» Problem description:
Write out, word for word, every line in the data below from the one containing "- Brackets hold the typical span" to the one containing "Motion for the", both of them included.

» Given information:
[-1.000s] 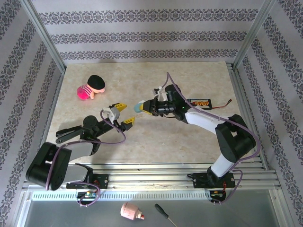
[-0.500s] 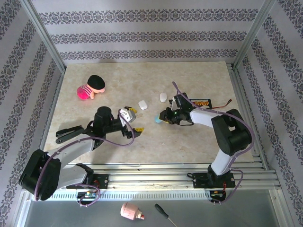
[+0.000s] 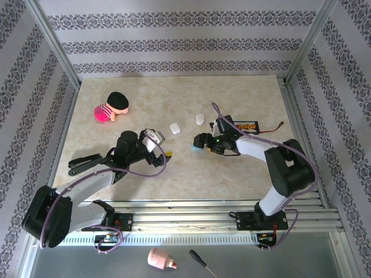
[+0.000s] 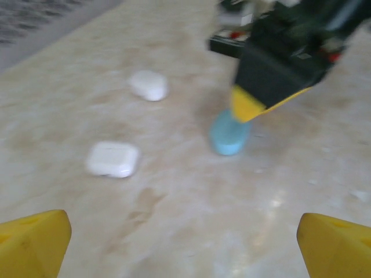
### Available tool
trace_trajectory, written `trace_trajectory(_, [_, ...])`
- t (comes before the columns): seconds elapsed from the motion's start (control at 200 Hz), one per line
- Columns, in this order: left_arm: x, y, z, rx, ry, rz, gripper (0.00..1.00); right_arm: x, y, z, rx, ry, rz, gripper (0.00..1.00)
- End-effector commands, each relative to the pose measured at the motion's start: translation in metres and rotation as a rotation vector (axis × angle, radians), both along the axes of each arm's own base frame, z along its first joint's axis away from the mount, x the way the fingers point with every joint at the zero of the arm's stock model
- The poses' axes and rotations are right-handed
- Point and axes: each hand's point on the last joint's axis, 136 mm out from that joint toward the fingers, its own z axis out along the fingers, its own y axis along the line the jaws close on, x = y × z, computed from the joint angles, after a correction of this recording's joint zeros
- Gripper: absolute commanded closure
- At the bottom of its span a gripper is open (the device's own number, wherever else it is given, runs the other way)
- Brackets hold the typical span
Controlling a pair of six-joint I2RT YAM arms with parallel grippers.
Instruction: Insert the wireless bluetooth earbuds into the charging case
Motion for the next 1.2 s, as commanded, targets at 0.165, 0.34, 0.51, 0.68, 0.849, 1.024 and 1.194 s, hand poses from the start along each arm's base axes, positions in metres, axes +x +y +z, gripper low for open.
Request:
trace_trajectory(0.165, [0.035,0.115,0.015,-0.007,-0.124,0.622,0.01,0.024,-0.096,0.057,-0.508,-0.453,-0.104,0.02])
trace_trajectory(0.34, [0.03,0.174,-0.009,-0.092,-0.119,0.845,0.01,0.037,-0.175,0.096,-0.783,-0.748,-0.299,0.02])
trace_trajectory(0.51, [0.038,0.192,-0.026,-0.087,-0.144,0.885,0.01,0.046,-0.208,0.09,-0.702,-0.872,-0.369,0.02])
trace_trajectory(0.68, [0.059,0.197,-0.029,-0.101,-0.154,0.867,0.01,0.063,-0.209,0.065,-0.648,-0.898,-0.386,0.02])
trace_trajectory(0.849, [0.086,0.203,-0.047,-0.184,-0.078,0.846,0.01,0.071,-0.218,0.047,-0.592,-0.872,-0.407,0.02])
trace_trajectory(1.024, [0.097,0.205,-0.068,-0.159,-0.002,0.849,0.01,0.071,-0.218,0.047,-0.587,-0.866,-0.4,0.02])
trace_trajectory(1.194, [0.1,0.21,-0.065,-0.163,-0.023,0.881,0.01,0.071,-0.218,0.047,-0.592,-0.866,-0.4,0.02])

» Your solution:
- Brackets hold the typical span
Controlling a pair of six-joint I2RT YAM arms with parallel grippers.
Instruction: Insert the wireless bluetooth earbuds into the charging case
Motion for the next 1.2 s, as commanded, targets at 0.165, 0.34, 0.51, 0.68, 0.849, 1.024 and 1.194 s, hand poses from the start along each arm's base axes, positions in metres, axes +x +y +z, gripper low for open.

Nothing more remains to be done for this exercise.